--- Work item ---
Reproduce exactly, from the data that follows, the line with "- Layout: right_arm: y", the line with "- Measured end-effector", and every line that lies between them.

--- Available data ---
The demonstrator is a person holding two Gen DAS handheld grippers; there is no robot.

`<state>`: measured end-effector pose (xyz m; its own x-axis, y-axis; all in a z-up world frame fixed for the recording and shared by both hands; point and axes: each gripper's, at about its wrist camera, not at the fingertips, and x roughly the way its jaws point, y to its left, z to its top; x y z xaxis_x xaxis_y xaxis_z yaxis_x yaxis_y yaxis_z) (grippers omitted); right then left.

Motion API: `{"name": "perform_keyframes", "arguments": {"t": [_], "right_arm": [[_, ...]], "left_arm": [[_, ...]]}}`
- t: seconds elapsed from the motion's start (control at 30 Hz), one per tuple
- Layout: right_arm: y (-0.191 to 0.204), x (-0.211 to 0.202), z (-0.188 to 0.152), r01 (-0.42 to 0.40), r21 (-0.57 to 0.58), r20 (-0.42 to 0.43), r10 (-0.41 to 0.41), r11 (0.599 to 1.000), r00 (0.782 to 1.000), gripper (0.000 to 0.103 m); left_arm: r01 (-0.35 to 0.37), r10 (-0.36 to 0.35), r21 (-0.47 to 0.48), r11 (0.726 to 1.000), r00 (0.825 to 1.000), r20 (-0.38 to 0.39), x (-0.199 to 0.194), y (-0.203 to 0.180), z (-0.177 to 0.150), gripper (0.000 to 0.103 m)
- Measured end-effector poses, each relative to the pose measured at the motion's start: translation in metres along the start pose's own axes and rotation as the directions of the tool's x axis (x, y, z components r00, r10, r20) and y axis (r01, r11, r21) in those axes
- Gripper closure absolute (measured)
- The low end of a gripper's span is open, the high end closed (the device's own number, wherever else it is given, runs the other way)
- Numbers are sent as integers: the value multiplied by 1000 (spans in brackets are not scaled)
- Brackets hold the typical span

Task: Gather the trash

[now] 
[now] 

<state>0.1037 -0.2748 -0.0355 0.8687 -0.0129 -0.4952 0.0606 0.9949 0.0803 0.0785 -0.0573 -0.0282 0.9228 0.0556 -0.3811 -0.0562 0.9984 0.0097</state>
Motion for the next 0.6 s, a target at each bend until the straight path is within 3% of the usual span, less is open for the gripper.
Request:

--- Written answer ---
- Layout: right_arm: y (-0.191 to 0.204), x (-0.211 to 0.202), z (-0.188 to 0.152), r01 (-0.42 to 0.40), r21 (-0.57 to 0.58), r20 (-0.42 to 0.43), r10 (-0.41 to 0.41), r11 (0.599 to 1.000), r00 (0.782 to 1.000), gripper (0.000 to 0.103 m); left_arm: r01 (-0.35 to 0.37), r10 (-0.36 to 0.35), r21 (-0.47 to 0.48), r11 (0.726 to 1.000), r00 (0.825 to 1.000), r20 (-0.38 to 0.39), x (-0.199 to 0.194), y (-0.203 to 0.180), z (-0.177 to 0.150), gripper (0.000 to 0.103 m)
- Measured end-effector poses, each relative to the pose measured at the motion's start: translation in metres along the start pose's own axes and rotation as the directions of the tool's x axis (x, y, z components r00, r10, r20) and y axis (r01, r11, r21) in those axes

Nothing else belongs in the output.